Note: The example AppleScript code is just that and sans any included error handling does not contain any additional error handling as may be appropriate. The onus is upon the user to add any error handling as may be appropriate, needed or wanted. Have a look at the try statement and error statement in the AppleScript Language Guide. See also, Working with Errors. Additionally, the use of the delay command may be necessary between events where appropriate, e.g. delay 0.5, with the value of the delay set appropriately.

4
Ted Wrigley On

The short answer is that the main page contains an explicit html table, while the watchlist page seems to be a structured series of div elements generated by javascript and made to look like a table.
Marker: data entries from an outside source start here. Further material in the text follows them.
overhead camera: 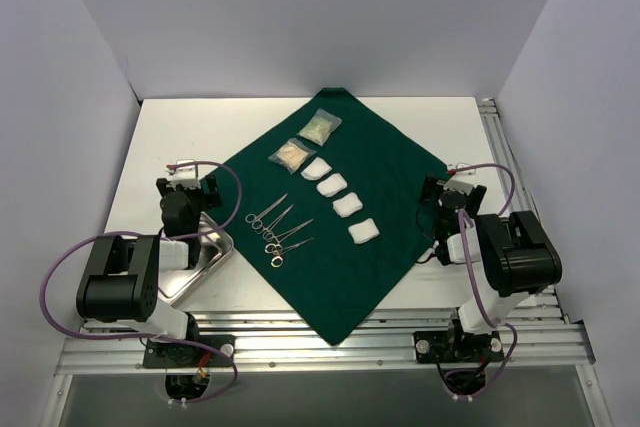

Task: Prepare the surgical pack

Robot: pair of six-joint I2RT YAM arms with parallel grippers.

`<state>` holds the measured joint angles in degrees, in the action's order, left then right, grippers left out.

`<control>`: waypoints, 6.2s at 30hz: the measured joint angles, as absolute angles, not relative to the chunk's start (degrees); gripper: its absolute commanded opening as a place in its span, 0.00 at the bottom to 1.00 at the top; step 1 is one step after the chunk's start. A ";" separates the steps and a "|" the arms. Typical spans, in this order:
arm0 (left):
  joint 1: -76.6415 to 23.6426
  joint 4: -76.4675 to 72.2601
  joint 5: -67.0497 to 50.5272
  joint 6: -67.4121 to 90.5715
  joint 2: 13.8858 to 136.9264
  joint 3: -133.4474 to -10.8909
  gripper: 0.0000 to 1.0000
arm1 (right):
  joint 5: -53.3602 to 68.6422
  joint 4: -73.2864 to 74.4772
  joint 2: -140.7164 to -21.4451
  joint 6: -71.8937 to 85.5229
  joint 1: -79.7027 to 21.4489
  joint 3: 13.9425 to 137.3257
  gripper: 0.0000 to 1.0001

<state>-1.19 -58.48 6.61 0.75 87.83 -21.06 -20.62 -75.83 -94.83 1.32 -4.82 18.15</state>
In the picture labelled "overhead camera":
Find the steel surgical scissors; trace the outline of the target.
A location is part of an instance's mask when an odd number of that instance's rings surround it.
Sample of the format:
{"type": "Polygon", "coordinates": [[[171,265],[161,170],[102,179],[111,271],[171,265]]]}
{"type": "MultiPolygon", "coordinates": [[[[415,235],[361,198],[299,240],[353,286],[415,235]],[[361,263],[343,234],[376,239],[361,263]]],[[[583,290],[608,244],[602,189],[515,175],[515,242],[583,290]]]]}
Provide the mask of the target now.
{"type": "Polygon", "coordinates": [[[264,218],[270,214],[276,207],[278,207],[285,199],[287,198],[287,194],[282,195],[279,199],[273,202],[270,206],[264,209],[262,212],[258,214],[247,214],[245,216],[245,222],[251,226],[254,230],[259,230],[263,227],[264,218]]]}

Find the white gauze pad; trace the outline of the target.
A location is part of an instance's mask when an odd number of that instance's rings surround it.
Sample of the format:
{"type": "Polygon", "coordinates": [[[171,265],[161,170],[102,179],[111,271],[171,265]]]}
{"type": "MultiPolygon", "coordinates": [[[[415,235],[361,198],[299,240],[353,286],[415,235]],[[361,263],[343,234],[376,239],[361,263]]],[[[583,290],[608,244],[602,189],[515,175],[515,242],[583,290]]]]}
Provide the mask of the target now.
{"type": "Polygon", "coordinates": [[[363,208],[363,203],[355,192],[350,192],[332,203],[336,214],[347,218],[363,208]]]}
{"type": "Polygon", "coordinates": [[[344,190],[347,186],[348,184],[344,177],[339,173],[334,173],[319,182],[316,189],[324,197],[330,198],[344,190]]]}
{"type": "Polygon", "coordinates": [[[332,170],[322,158],[316,157],[302,172],[301,176],[309,181],[318,181],[332,170]]]}
{"type": "Polygon", "coordinates": [[[356,245],[364,244],[380,234],[372,218],[349,226],[348,232],[356,245]]]}

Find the steel forceps long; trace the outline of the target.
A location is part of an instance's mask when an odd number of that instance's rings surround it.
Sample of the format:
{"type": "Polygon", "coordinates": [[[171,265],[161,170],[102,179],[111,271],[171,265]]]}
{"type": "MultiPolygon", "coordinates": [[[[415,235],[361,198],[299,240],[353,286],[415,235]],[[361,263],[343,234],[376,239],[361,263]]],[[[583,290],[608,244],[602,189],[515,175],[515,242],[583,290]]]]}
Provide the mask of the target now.
{"type": "Polygon", "coordinates": [[[266,227],[263,228],[262,238],[265,241],[269,242],[273,239],[274,237],[273,229],[276,228],[281,223],[281,221],[287,216],[287,214],[292,210],[293,207],[294,205],[291,204],[281,214],[279,214],[270,224],[268,224],[266,227]]]}

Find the tan-filled clear plastic bag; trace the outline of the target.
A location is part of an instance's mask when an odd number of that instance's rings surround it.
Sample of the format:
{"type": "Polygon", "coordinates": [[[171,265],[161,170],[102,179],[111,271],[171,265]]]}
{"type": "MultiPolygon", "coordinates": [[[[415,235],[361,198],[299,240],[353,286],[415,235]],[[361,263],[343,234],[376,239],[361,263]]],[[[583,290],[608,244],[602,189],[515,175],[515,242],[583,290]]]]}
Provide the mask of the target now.
{"type": "Polygon", "coordinates": [[[271,154],[268,160],[293,174],[315,154],[315,150],[307,147],[298,139],[291,138],[279,147],[275,153],[271,154]]]}

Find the green-filled clear plastic bag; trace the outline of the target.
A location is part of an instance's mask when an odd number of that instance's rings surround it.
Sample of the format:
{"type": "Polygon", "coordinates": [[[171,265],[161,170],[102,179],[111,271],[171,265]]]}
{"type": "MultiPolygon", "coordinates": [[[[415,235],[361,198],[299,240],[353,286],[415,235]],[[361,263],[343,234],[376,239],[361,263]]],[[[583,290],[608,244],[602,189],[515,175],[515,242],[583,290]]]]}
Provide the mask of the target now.
{"type": "Polygon", "coordinates": [[[318,146],[323,146],[341,124],[341,118],[324,109],[318,109],[297,135],[318,146]]]}

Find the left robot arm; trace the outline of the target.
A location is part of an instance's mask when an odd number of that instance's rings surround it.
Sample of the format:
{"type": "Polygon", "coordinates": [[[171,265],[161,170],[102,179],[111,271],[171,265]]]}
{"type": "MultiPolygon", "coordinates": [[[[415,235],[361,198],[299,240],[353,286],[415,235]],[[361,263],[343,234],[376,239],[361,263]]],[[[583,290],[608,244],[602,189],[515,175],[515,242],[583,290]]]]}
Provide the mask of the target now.
{"type": "Polygon", "coordinates": [[[81,318],[121,323],[153,337],[168,337],[165,352],[179,366],[194,364],[202,352],[195,319],[159,293],[162,272],[192,272],[200,265],[201,215],[221,205],[214,174],[203,180],[176,173],[156,181],[162,229],[154,235],[98,238],[77,294],[81,318]]]}

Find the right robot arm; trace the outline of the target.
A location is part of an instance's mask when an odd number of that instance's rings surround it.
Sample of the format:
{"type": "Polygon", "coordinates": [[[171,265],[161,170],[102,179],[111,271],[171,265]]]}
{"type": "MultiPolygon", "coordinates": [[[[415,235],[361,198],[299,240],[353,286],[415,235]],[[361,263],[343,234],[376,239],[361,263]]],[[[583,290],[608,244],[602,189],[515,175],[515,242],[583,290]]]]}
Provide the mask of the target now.
{"type": "Polygon", "coordinates": [[[475,353],[479,336],[496,330],[520,302],[562,277],[559,254],[536,215],[482,214],[485,194],[482,185],[428,174],[419,196],[421,208],[435,208],[428,258],[463,265],[471,285],[471,298],[457,308],[443,337],[447,353],[459,360],[475,353]]]}
There is no 'tbody' element on the watchlist page because there is no table there. The text items command splits the first page into three parts (the second of which is the one you want); it doesn't split the watchlist page at all, which produces an array with a single item containing all of the html. When you ask an array of 1 element for its second item, you get your error.

You're going to have to examine the html of the second page and figure out how to split the text to extract the information you want.